(Entries taken from a collection)
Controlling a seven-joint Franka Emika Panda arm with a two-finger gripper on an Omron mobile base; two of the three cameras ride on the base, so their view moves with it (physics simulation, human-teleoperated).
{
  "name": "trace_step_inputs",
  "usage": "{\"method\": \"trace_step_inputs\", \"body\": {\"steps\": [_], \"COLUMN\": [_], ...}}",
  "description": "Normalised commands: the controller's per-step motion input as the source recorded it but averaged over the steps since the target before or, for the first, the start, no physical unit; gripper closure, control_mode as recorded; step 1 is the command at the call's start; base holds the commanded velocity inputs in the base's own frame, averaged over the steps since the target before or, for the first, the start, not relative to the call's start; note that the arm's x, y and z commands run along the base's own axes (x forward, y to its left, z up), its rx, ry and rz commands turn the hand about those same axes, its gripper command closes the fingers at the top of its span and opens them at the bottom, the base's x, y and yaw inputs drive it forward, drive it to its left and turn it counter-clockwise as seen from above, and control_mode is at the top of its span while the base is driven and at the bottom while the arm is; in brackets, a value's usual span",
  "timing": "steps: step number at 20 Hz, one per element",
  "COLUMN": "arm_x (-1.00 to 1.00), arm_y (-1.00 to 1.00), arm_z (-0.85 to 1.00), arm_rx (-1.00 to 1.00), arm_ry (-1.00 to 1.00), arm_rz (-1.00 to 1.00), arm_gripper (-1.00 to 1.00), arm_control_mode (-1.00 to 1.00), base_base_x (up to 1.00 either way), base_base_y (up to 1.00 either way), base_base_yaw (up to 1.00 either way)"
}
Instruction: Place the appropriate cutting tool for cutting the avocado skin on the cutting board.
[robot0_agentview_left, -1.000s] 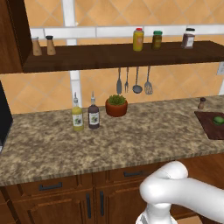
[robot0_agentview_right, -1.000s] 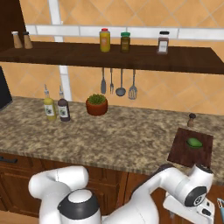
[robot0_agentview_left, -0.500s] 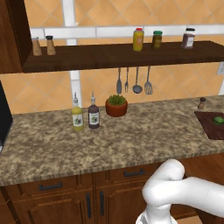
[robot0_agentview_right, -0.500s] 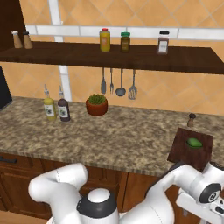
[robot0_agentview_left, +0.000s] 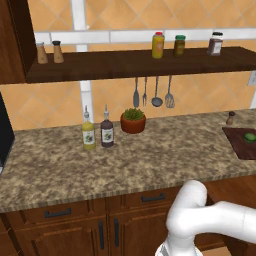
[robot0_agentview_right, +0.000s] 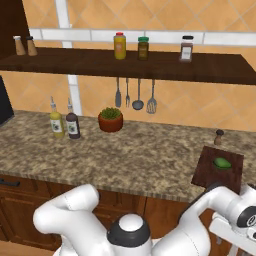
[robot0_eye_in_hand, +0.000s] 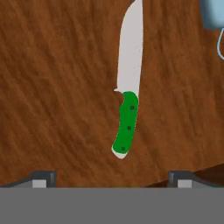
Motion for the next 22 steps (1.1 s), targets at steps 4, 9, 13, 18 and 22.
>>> {"method": "trace_step_inputs", "body": {"steps": [4,9,13,18,22], "arm_x": [0.0,0.0,0.01,0.05,0.03], "arm_y": [-0.02,0.0,-0.01,-0.09,-0.01], "arm_z": [-0.49,-0.39,-0.25,-0.23,-0.15], "arm_rx": [0.0,-0.01,0.0,0.0,0.0], "arm_ry": [0.0,0.0,0.0,0.0,0.0], "arm_rz": [0.0,0.0,0.0,0.0,0.0], "arm_gripper": [-1.0,-1.0,-1.0,-1.0,-1.0], "arm_control_mode": [-1.0,-1.0,-1.0,-1.0,-1.0], "base_base_x": [0.0,0.0,0.0,0.0,0.0], "base_base_y": [0.0,0.0,0.0,0.0,0.0], "base_base_yaw": [0.0,0.0,0.0,0.0,0.0]}}
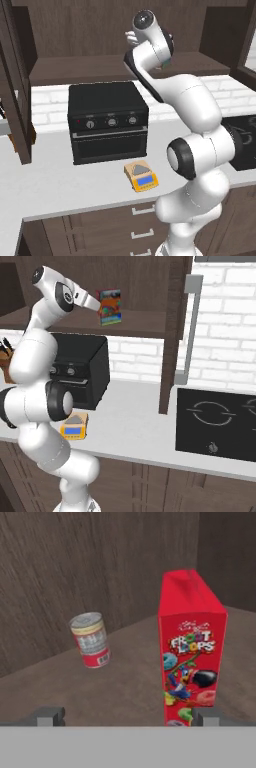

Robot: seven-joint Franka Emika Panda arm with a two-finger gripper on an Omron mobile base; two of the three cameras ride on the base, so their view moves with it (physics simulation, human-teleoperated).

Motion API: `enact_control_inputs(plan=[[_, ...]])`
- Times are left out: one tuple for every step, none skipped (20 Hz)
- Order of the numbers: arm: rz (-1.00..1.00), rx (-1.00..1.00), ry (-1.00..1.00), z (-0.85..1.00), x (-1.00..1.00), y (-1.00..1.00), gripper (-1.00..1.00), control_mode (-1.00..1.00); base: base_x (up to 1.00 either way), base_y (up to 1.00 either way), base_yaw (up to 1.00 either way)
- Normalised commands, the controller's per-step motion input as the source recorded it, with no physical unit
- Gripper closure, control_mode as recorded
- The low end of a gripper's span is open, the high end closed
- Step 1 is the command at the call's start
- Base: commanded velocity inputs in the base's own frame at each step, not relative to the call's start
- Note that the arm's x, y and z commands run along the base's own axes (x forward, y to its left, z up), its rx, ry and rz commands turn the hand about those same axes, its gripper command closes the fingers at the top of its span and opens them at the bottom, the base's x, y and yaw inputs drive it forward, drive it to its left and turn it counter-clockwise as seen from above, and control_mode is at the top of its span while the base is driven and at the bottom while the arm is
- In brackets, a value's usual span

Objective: Pick the cereal and place it on the digital scale for weighing, and close the cabinet.

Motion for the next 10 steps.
enact_control_inputs(plan=[[0.0, 0.0, 0.0, 0.0, 0.11, 0.0, -1.0, -1.0, 0.0, 0.0, 0.0], [0.0, 0.0, 0.0, 0.0, 0.21, 0.0, -1.0, -1.0, 0.0, 0.0, 0.0], [0.0, 0.0, 0.0, 0.0, 0.27, 0.0, -1.0, -1.0, 0.0, 0.0, 0.0], [0.0, 0.0, 0.0, 0.0, 0.26, 0.0, -1.0, -1.0, 0.0, 0.0, 0.0], [0.0, 0.0, 0.0, 0.0, 0.29, 0.0, -1.0, -1.0, 0.0, 0.0, 0.0], [0.0, 0.0, 0.0, 0.0, 0.28, 0.0, -1.0, -1.0, 0.0, 0.0, 0.0], [0.0, 0.0, 0.0, 0.0, 0.25, 0.0, -1.0, -1.0, 0.0, 0.0, 0.0], [0.0, 0.0, 0.0, 0.0, 0.24, 0.0, -1.0, -1.0, 0.0, 0.0, 0.0], [0.0, 0.0, 0.0, 0.0, 0.24, 0.0, -1.0, -1.0, 0.0, 0.0, 0.0], [0.0, 0.0, 0.0, 0.0, 0.19, 0.0, -1.0, -1.0, 0.0, 0.0, 0.0]])
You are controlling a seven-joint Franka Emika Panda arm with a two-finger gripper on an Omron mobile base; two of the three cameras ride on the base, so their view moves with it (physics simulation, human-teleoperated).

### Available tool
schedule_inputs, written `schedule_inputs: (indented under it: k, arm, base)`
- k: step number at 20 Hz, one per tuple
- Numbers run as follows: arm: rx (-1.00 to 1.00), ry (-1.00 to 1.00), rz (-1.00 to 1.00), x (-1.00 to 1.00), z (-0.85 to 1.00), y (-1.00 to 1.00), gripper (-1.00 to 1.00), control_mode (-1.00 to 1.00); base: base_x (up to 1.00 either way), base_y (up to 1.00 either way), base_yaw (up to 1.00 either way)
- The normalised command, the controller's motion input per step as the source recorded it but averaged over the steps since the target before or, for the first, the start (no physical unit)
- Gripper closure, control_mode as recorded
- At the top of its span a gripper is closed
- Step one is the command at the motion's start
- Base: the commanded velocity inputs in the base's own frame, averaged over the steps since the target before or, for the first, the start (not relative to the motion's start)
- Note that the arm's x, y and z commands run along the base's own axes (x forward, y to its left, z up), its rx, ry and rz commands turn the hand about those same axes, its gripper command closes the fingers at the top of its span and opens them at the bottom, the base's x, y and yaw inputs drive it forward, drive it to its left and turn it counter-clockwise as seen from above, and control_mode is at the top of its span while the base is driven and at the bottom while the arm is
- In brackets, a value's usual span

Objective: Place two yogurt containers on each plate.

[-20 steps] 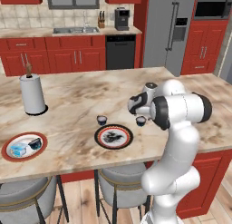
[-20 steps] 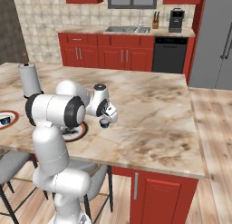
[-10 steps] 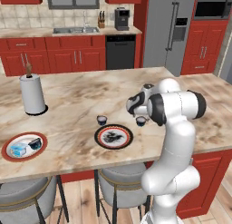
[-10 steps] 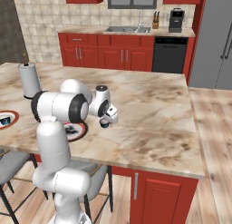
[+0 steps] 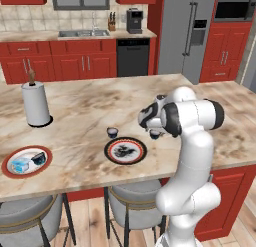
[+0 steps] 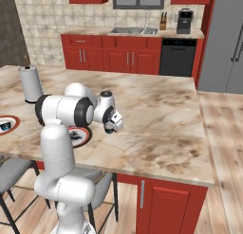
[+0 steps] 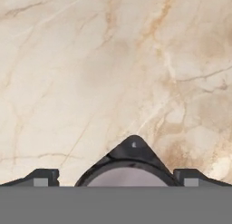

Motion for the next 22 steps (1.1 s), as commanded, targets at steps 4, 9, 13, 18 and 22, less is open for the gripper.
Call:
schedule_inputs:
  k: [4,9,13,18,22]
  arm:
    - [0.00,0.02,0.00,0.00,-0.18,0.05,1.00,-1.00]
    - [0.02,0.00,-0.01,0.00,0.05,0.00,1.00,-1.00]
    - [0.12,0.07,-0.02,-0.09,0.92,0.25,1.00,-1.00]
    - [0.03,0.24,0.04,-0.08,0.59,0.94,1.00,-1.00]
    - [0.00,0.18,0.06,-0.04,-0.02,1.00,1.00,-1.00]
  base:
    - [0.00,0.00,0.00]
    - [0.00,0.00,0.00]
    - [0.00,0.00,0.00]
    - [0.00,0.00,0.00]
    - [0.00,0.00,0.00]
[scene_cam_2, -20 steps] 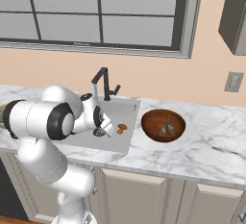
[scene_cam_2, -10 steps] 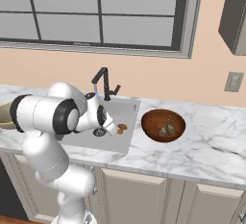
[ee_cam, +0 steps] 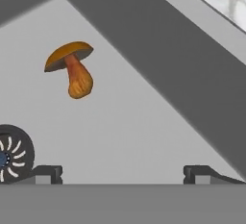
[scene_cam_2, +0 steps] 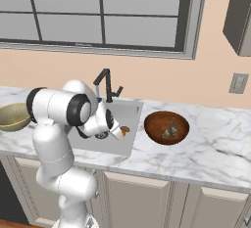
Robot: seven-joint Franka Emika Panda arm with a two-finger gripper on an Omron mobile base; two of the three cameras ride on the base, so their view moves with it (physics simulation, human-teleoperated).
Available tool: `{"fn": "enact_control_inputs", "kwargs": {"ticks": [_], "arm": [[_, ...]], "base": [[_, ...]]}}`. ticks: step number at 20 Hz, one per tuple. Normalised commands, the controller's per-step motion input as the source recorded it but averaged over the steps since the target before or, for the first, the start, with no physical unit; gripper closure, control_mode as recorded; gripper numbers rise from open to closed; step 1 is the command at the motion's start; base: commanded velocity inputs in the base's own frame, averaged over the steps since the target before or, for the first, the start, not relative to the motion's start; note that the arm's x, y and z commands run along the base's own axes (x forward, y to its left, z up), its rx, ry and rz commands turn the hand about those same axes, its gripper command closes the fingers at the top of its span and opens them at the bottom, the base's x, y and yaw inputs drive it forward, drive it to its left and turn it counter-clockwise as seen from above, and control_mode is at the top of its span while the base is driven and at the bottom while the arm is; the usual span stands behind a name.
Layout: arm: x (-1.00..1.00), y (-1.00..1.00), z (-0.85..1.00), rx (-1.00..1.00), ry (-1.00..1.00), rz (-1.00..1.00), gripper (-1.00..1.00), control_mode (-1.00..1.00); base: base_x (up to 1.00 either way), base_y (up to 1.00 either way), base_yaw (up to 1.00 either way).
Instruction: Pick the bananas from the sink and place them in one bowl. Place the mushroom in the other bowl. Then turn off the sink faucet.
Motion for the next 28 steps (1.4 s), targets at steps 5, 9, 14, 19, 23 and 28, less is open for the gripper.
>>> {"fn": "enact_control_inputs", "kwargs": {"ticks": [5,9,14,19,23,28], "arm": [[0.19,-0.08,-0.16,0.00,0.00,0.00,-1.00,-1.00],[0.26,-0.07,-0.09,0.00,0.00,0.00,-1.00,-1.00],[0.24,-0.03,-0.10,0.00,-0.01,0.00,-1.00,-1.00],[0.25,-0.01,-0.20,0.00,-0.02,0.00,-1.00,-1.00],[0.20,-0.01,-0.35,0.00,0.00,0.00,-1.00,-1.00],[0.25,-0.08,-0.33,0.00,0.00,0.00,-1.00,-1.00]], "base": [[0.00,0.00,0.00],[0.00,0.00,0.00],[0.00,0.00,0.00],[0.00,0.00,0.00],[0.00,0.00,0.00],[0.00,0.00,0.00]]}}
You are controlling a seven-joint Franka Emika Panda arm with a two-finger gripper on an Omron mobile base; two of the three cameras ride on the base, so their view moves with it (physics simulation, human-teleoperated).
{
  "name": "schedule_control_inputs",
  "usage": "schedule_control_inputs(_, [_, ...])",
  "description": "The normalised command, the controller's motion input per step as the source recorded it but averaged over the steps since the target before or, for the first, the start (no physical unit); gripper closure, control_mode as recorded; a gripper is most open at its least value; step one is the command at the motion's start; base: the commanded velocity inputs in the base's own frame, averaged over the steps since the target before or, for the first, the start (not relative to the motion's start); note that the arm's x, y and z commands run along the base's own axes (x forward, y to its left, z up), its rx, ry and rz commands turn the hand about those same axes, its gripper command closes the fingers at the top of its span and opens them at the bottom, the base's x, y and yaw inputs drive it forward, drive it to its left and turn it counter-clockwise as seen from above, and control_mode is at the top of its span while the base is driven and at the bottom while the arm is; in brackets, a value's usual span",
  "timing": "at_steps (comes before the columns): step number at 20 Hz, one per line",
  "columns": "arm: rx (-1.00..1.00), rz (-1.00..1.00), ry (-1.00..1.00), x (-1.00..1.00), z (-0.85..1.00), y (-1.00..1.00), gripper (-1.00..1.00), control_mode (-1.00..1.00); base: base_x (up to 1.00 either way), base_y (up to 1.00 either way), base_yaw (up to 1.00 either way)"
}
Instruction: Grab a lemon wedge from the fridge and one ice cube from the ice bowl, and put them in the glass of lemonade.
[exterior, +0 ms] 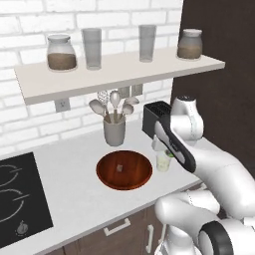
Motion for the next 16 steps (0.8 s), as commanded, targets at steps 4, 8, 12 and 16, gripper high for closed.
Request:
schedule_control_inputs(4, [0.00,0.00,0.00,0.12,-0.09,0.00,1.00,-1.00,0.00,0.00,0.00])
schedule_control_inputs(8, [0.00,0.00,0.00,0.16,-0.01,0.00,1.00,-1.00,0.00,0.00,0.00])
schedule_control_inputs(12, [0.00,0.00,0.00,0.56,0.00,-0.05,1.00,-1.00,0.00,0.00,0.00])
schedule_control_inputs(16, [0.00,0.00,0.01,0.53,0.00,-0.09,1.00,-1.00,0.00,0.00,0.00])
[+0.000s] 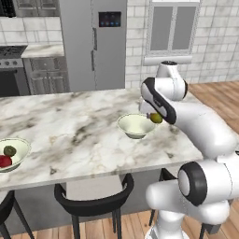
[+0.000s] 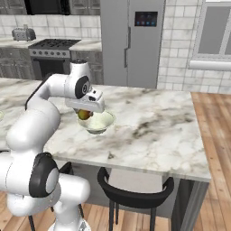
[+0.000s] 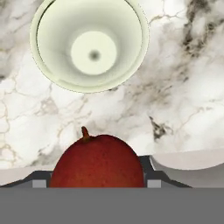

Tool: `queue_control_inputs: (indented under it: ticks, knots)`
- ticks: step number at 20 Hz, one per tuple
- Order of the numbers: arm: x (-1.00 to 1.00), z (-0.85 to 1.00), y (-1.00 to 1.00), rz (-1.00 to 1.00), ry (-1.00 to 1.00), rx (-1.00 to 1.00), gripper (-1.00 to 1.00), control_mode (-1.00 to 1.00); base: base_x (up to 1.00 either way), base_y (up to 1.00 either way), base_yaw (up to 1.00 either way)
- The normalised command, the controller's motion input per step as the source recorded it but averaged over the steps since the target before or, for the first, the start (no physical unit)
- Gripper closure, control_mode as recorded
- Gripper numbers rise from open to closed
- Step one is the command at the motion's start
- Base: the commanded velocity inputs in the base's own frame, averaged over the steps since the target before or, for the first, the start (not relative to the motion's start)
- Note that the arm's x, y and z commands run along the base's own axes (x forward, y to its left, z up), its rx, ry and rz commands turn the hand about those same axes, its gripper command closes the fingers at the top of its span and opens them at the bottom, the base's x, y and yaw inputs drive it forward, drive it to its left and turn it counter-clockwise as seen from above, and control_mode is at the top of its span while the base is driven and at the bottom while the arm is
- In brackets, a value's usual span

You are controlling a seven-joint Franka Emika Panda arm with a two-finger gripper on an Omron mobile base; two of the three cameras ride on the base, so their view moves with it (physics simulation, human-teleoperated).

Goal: Take the fruits from the plate on the dining counter and place two fruits in each bowl.

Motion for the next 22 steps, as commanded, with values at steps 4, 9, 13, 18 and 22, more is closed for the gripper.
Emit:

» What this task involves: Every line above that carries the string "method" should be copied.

» Task output:
  "usage": "{\"method\": \"trace_step_inputs\", \"body\": {\"steps\": [_], \"COLUMN\": [_], ...}}",
>>> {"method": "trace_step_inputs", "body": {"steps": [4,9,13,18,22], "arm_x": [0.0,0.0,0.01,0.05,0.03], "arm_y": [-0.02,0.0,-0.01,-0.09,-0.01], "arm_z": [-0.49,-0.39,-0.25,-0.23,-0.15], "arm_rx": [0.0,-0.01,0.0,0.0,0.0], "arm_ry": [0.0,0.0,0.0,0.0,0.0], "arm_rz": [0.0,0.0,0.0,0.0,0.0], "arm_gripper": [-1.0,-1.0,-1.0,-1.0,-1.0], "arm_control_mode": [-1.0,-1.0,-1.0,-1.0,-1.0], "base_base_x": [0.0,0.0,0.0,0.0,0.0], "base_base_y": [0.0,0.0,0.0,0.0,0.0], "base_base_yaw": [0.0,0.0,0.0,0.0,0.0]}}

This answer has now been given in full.